What jobs have you been employed at?

Lots and lots of various and sundry things...this thread was started long ago and although I haven't checked must surely have posted about them.

Since I retired the last time...maybe four years ago?...I got more and more bored. Y'all have heard about the labor shortage so what did I do? I applied at a locally-owned fast-food place that serves mostly breakfast and caters to mostly older folks. Yup. That's what I did. I merely mentioned it to the person at the drive-thru window one day when I was sitting in the passenger seat while DD picked up breakfast.

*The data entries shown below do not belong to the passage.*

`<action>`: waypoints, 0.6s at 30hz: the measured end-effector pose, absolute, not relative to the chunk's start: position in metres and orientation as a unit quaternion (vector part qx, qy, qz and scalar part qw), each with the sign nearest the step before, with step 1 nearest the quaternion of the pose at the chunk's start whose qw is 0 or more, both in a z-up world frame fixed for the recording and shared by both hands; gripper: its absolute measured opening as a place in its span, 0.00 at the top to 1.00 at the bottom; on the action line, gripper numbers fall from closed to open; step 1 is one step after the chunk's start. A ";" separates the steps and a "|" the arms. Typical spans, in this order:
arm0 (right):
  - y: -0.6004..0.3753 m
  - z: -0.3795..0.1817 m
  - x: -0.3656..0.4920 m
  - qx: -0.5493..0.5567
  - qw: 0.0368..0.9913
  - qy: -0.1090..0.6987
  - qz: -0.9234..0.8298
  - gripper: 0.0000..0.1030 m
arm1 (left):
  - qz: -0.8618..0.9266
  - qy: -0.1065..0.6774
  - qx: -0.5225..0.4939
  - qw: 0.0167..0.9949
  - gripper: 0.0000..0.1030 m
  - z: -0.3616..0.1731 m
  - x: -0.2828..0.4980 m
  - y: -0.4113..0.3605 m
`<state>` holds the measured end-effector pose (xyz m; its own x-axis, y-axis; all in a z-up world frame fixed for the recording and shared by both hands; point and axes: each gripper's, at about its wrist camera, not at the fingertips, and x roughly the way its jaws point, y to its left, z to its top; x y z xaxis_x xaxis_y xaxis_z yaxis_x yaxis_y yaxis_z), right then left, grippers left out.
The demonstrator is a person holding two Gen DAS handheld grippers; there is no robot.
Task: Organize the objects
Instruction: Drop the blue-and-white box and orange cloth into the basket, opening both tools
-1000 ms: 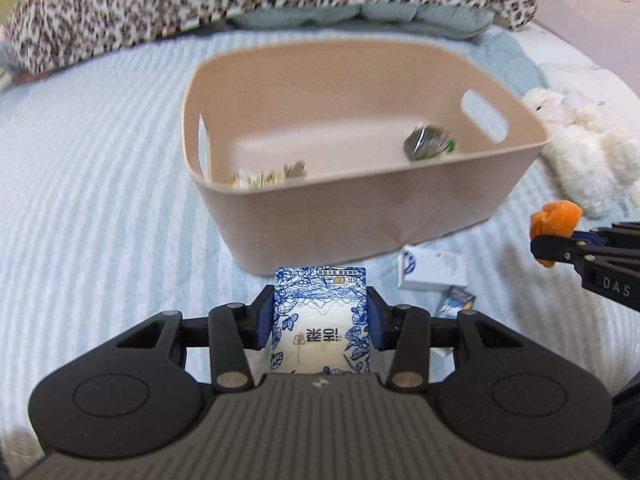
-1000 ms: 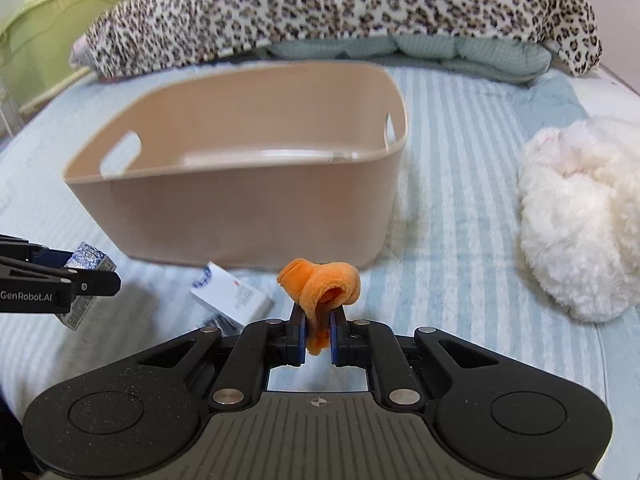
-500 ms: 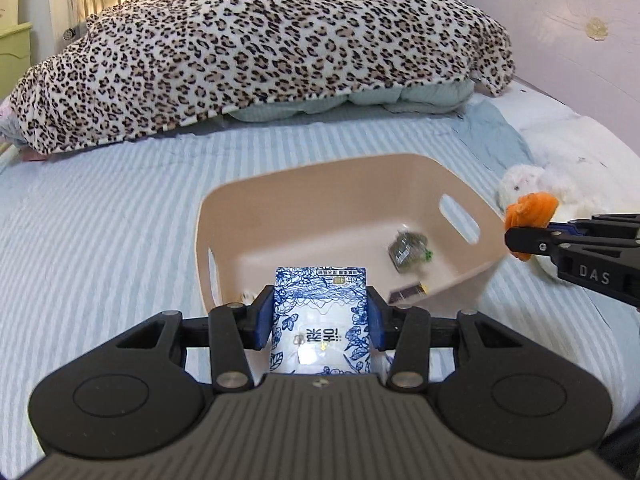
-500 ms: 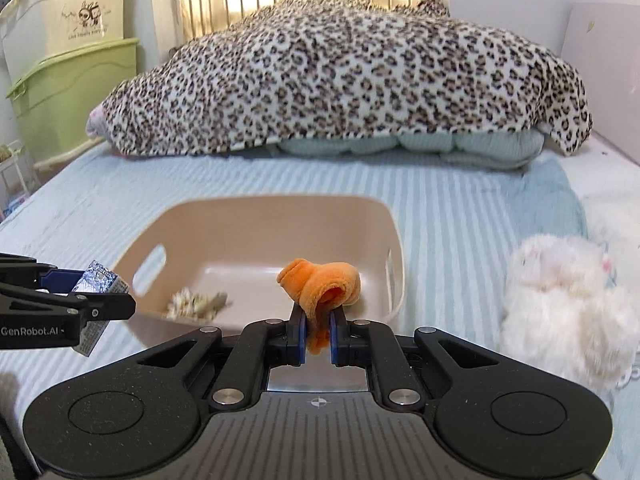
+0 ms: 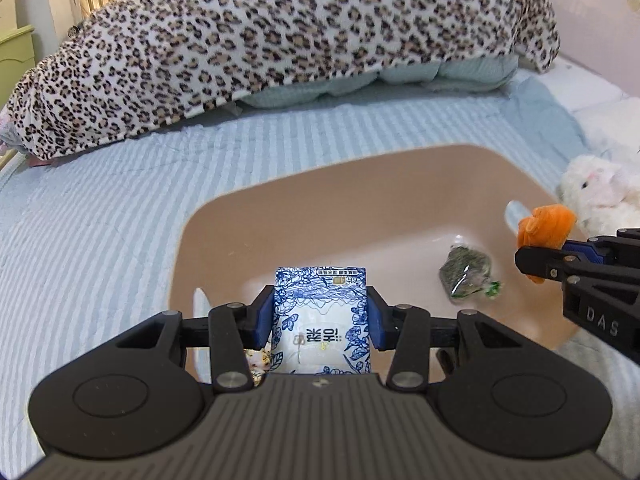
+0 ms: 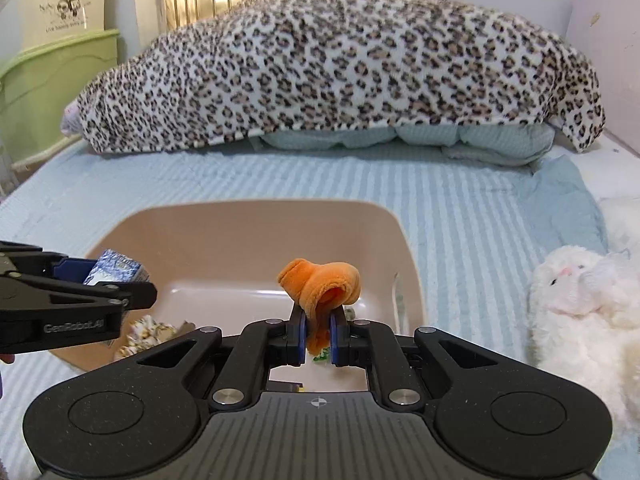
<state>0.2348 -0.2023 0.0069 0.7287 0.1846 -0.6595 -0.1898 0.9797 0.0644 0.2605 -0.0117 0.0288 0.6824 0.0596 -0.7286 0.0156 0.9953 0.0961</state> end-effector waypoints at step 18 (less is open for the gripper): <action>-0.189 0.004 0.235 -0.043 0.925 0.367 0.092 0.32 | 0.015 0.416 0.045 0.908 0.18 0.032 0.255 -0.009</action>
<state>0.2355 -0.1892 0.0037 0.7145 0.1378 -0.6859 -0.2008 0.9796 -0.0123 0.2546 -0.0087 0.0316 0.6532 0.0645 -0.7544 0.0098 0.9956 0.0936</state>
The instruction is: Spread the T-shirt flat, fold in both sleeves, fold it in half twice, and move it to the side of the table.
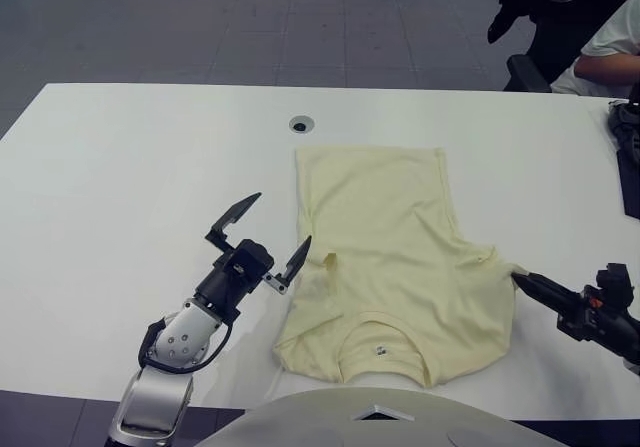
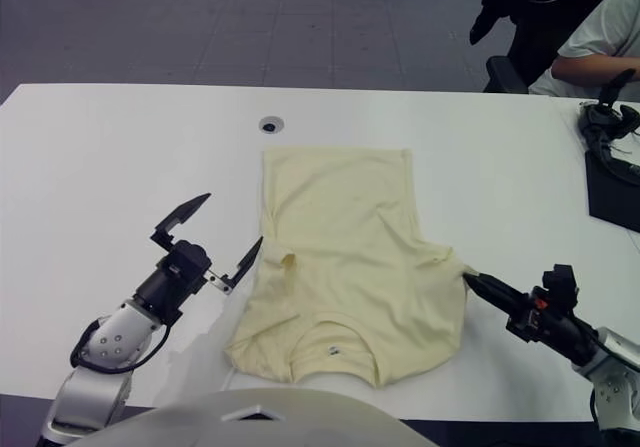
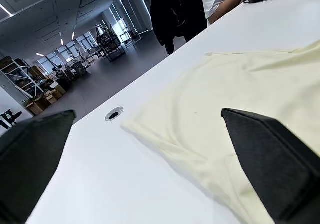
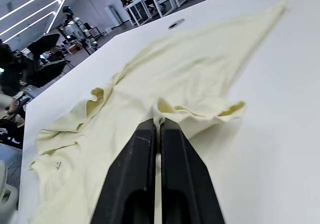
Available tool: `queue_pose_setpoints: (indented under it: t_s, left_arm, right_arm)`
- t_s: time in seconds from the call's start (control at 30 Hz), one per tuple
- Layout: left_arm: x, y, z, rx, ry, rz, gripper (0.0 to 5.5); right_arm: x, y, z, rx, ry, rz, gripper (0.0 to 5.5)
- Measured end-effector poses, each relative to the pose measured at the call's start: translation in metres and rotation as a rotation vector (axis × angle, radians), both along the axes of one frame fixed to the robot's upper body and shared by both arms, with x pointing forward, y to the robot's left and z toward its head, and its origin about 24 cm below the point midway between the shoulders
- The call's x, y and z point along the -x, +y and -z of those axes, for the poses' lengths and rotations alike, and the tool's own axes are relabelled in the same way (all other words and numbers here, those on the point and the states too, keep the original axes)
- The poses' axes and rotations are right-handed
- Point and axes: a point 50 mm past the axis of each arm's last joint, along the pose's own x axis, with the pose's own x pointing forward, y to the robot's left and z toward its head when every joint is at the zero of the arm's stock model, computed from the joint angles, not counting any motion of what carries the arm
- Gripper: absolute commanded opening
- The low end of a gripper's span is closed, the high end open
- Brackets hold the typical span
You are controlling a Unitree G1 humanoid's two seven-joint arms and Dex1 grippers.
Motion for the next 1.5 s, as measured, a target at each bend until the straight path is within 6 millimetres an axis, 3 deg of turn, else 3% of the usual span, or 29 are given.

Much to my surprise, the clerk called the manager over who asked if I'd be willing to be the biscuit maker, a job that starts at 4am. Oh, hell to the yes! (For those of you not in the US, our biscuits aren't cookies 😊 ). That's an almost obscene hour to be anywhere except snuggled up in bed🛏️. Have you any idea what it's like to get up at 3am in order to be awake and working at 4am?

So, I became the biscuit lady Thursday/Friday/Saturday mornings at 4am. It's hard work mixing and kneading and rolling and cutting out hundreds of biscuits, but gosh! I love it. On Thursdays and Fridays, I'm home by 10:30. Saturdays are a horse of a different color and w're busy, busy, busy. Just a wild guess, but there are probably close to a thousand biscuits made. I'm not home until between 12 and 1.

I like having a place to go and something to do and people to talk to. I especially like payday🤑

Considering the jobs I've had since I started working at 14, from carhop to file clerk then through the ranks all the way up to the C Suite in Germany, then head housekeeper at a hotel, then owning my own cleaning service, this is a very different kind of "career" move.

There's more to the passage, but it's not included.